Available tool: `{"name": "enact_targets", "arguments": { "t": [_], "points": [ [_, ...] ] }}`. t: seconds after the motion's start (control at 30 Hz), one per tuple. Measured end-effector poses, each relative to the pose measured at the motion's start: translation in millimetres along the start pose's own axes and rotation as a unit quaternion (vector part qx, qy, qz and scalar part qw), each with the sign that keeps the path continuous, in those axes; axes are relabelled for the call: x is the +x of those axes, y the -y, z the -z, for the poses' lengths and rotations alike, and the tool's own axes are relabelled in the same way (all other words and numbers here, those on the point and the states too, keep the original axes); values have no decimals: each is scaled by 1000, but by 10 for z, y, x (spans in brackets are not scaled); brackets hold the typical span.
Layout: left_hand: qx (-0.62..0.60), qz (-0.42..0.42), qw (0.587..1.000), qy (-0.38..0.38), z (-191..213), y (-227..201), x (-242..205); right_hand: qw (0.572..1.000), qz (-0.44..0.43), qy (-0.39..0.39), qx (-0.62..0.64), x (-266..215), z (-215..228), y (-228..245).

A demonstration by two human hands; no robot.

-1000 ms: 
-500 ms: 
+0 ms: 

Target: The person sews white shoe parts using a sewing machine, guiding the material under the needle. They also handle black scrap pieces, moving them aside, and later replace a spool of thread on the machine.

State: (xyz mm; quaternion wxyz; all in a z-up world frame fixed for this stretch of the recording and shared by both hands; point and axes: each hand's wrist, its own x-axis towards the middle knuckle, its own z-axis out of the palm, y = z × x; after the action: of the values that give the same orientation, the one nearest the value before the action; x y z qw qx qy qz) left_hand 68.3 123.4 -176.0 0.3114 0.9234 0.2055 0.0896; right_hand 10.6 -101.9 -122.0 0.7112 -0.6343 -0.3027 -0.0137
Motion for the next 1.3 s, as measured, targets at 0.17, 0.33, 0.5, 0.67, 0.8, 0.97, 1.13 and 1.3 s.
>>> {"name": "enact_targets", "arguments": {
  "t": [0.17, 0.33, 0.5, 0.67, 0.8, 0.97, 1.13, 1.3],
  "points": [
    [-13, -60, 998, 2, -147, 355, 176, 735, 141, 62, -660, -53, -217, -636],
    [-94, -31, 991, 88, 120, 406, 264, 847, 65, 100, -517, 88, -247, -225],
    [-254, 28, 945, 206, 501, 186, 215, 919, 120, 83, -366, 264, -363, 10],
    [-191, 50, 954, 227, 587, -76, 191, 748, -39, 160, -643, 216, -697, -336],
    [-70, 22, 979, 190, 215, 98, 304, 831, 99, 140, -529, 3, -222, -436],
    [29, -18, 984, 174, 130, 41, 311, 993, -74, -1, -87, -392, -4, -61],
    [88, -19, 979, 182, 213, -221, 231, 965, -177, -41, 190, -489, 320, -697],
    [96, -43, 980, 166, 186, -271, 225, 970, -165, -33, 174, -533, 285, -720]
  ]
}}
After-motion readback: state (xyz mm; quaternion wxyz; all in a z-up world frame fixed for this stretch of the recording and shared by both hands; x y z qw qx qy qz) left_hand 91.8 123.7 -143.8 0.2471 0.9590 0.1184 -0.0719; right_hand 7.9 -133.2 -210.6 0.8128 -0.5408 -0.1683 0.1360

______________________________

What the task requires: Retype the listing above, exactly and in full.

Result:
Available tool: `{"name": "enact_targets", "arguments": { "t": [_], "points": [ [_, ...] ] }}`. t: seconds after the motion's start (control at 30 Hz), one per tuple. Measured end-effector poses, each relative to the pose measured at the motion's start: translation in millimetres along the start pose's own axes and rotation as a unit quaternion (vector part qx, qy, qz and scalar part qw), each with the sign that keeps the path continuous, in those axes; axes are relabelled for the call: x is the +x of those axes, y the -y, z the -z, for the poses' lengths and rotations alike, and the tool's own axes are relabelled in the same way (all other words and numbers here, those on the point and the states too, keep the original axes); values have no decimals: each is scaled by 1000, but by 10 for z, y, x (spans in brackets are not scaled); brackets hold the typical span.
Layout: left_hand: qx (-0.62..0.60), qz (-0.42..0.42), qw (0.587..1.000), qy (-0.38..0.38), z (-191..213), y (-227..201), x (-242..205); right_hand: qw (0.572..1.000), qz (-0.44..0.43), qy (-0.39..0.39), qx (-0.62..0.64), x (-266..215), z (-215..228), y (-228..245).

A demonstration by two human hands; no robot.

-1000 ms: 
-500 ms: 
+0 ms: 

Target: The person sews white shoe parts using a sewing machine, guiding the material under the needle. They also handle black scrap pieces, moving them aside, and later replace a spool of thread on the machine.

State: (xyz mm; quaternion wxyz; all in a z-up world frame fixed for this stretch of the recording and shared by both hands; point and axes: each hand's wrist, its own x-axis towards the middle knuckle, its own z-axis out of the palm, y = z × x; after the action: of the values that give the same orientation, the one nearest the value before the action; x y z qw qx qy qz) left_hand 68.3 123.4 -176.0 0.3114 0.9234 0.2055 0.0896; right_hand 10.6 -101.9 -122.0 0.7112 -0.6343 -0.3027 -0.0137
Motion for the next 1.3 s, as measured, targets at 0.17, 0.33, 0.5, 0.67, 0.8, 0.97, 1.13 and 1.3 s.
>>> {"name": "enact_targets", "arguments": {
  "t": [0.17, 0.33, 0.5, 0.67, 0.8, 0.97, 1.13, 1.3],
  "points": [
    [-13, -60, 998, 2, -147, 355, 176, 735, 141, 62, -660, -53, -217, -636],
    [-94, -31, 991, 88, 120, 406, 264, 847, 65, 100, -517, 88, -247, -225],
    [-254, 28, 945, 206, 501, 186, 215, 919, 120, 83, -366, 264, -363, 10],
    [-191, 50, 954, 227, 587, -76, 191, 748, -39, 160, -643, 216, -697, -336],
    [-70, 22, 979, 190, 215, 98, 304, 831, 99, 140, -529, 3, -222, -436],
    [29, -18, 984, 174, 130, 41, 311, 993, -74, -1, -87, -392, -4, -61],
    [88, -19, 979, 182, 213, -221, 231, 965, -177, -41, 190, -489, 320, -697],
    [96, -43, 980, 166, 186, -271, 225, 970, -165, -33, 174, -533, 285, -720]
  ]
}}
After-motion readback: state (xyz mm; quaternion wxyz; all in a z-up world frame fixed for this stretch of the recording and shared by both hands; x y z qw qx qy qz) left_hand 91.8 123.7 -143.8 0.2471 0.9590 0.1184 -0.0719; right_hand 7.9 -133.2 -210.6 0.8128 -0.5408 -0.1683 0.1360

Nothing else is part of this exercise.